A blouse and skirt were draped neatly over the back of a chair, probably placed their by the victim before she was attacked. Long shallow slits on her chest and thighs indicated that her undergarments had been cut from her body and thrown with haste onto the floor.
On the dresser, Fink found a purse. He carefully opened it and began looking through its contents. In the main compartment, he found a thick leather wallet containing cash and several credit cards.
Robbery doesn’t appear to be the motive, Fink noted.
Mixed in with the credit cards, he found a Michigan driver’s license issued to a Faye Olson of Ann Arbor. Fink studied the smiling face in the license photo, then looked again at the face of the victim — a match.
Surveying the rest of the house, Fink found a man’s blazer in the hall closet. He carefully probed the jacket and found what he was looking for. Fink extracted a thin bill-fold from an interior pocket and opened it. It still contained a significant amount of cash, credit cards, and a Michigan drivers license issued to Lloyd Sutton.
In the living room, Fink found several framed photographs on the walls and sitting atop end tables. A few of the pictures showed the two victims together with a large, African-American male.
‘All right, people,’ Fink announced to the assembled evidence technicians. ‘I want this house run through a sieve. If there is anything in there that we can use to identify whoever did this, I want it found.’
The techs gathered their equipment and followed Fink into the house.
‘Get a full series of both victims in situ. Do the woman first,’ Fink commanded the photographer.
The photographer moved into the bedroom and began firing away with his camera. He took pictures of Olson from several different angles, amassing as complete a description of the crime scene as possible. He finished the roll with several close-up shots of the wounds on Olson’s body.
In the living room, Fink oversaw the technicians at work. He felt the excitement of the hunt amid the whirl of activity around him.
‘I’m done with the bodies,’ the photographer announced as he left the kitchen.

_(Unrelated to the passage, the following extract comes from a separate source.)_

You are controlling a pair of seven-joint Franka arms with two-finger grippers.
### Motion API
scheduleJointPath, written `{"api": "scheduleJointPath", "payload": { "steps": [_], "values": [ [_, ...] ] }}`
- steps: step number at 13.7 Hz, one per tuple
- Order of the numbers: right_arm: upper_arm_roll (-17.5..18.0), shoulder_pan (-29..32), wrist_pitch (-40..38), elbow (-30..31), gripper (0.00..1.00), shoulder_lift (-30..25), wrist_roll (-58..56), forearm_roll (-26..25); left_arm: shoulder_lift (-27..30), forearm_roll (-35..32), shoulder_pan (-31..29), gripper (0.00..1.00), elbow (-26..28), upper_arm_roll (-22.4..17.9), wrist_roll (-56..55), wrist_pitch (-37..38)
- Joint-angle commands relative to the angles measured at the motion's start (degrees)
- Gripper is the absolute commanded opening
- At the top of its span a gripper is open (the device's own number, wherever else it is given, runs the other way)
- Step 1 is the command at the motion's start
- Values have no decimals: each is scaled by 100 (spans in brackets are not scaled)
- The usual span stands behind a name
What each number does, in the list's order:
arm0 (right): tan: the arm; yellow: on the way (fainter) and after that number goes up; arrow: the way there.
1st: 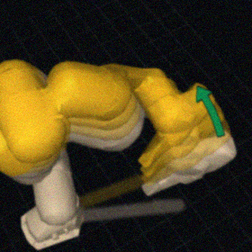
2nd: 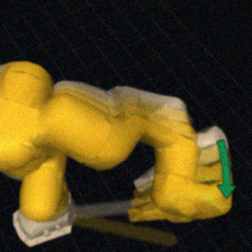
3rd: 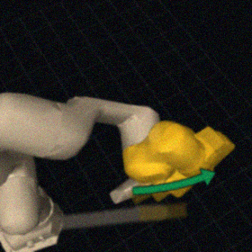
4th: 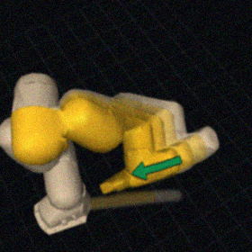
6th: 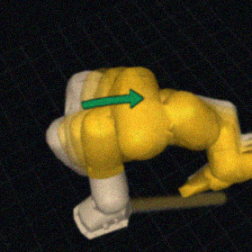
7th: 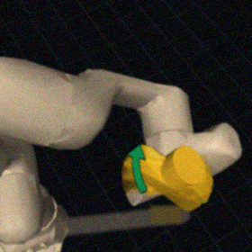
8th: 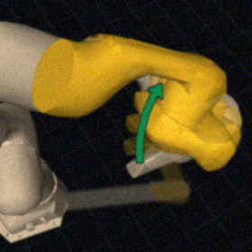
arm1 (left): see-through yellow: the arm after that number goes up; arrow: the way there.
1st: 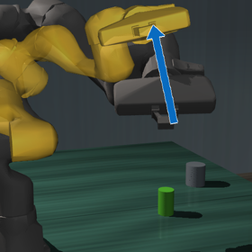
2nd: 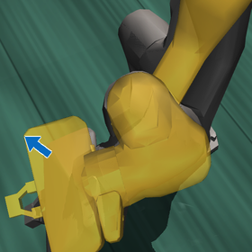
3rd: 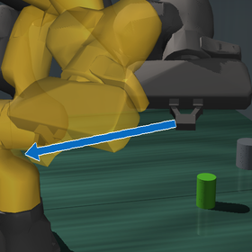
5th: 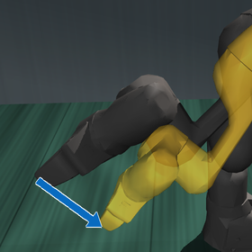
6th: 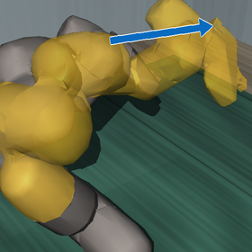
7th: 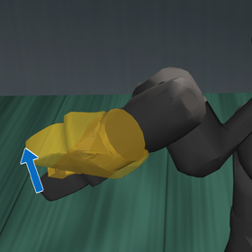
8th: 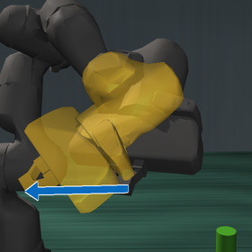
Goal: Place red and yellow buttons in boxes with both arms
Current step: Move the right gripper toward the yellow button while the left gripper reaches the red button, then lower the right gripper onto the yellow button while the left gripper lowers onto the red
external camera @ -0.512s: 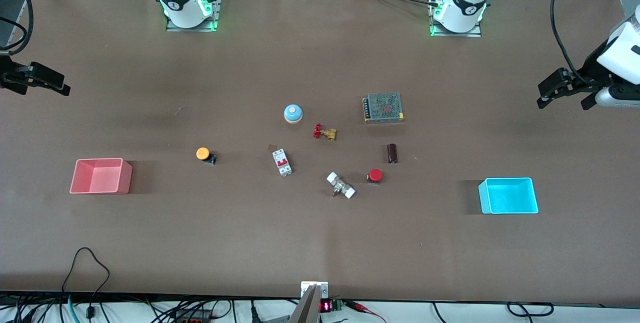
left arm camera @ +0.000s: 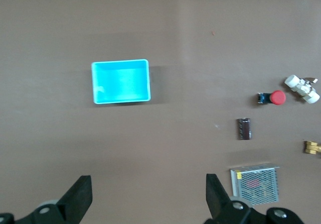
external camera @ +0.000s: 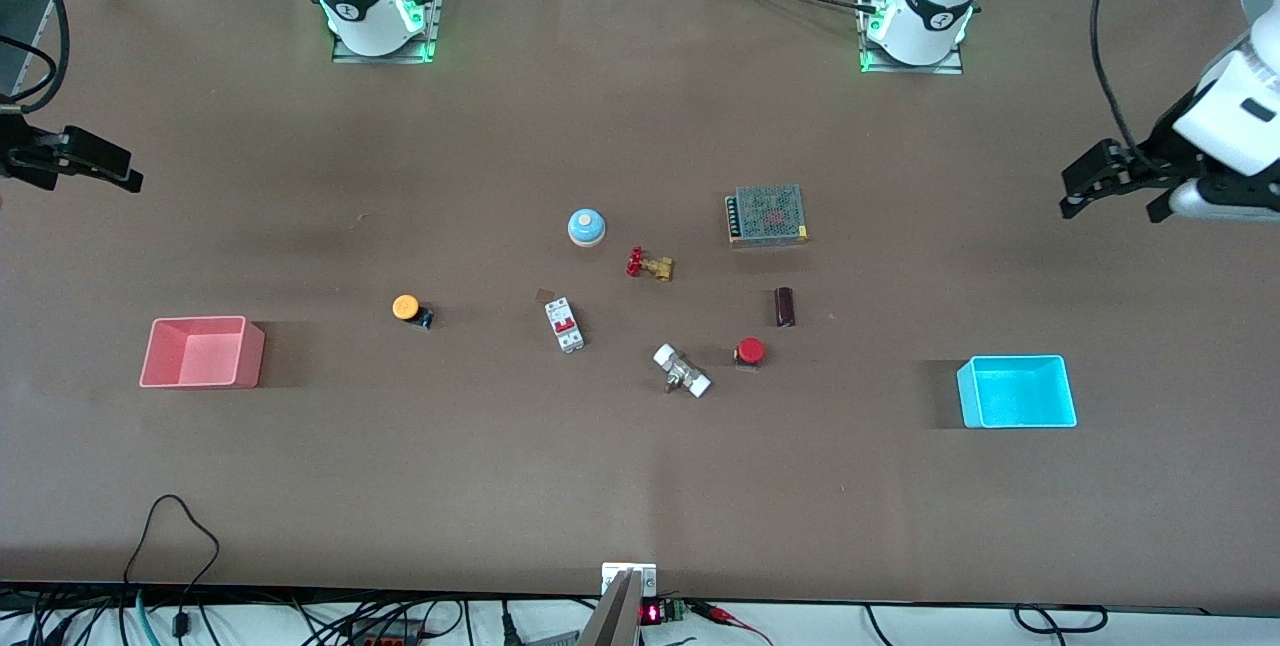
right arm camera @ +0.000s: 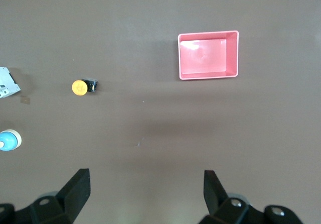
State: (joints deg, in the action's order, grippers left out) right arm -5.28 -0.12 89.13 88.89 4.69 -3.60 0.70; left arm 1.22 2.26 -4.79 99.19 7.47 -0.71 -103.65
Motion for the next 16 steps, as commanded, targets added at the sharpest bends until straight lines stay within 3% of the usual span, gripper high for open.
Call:
{"api": "scheduleJointPath", "payload": {
  "steps": [1, 3, 5, 7, 12, 14, 16],
  "values": [
    [53, 3, 43, 49, 100, 364, 61, -27, -393, 126, 57, 100, -49, 289, -175, -207],
    [62, -180, 86, 66, 100, 821, 70, 26, -727, 117, 66, 100, -49, 597, -525, -461],
    [79, -295, 437, 67, 100, 1252, 114, 577, -1044, 108, 66, 100, -40, 904, -955, -839],
    [79, -732, 884, 75, 100, 1656, 158, 615, -1325, 91, 136, 100, -23, 1116, -1255, -1103],
    [53, -1507, 1834, 207, 100, 2535, 668, 571, -2115, -15, 864, 100, -31, 1108, -2432, -2191],
    [27, -1736, 2212, 373, 100, 2738, 1245, 257, -2546, -399, 1233, 100, -31, 1090, -3054, -2719],
    [27, -1781, 2590, 663, 100, 2757, 1380, 158, -3038, -1250, 1532, 100, -40, 1090, -4002, -3220]
  ]
}}
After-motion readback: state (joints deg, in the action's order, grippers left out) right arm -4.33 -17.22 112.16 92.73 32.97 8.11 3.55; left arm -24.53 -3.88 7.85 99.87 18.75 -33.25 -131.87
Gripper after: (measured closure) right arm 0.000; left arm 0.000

‘Great,’ Fink replied. He then leaned out the front door. ‘Beverly, we’re ready for you in here.’
A woman with a curly mass of strawberry blond hair flowing out from a knit cap led a pair of young men with gurneys into the bungalow. Atop each gurney was a black rubber body bag.
‘What a mess,’ Washtenaw County Medical Examiner Beverly Porter declared as she surveyed the crime scene. ‘Do we have an ID on the victims?’
‘Yeah,’ Fink replied. ‘The woman is Faye Olson, the male is Lloyd Sutton.’
Porter filled out the toe tags for the bodies and handed them to her assistants. ‘I’ll get to work on these today. The rape kit will be on its way to the State Police crime lab later this afternoon.’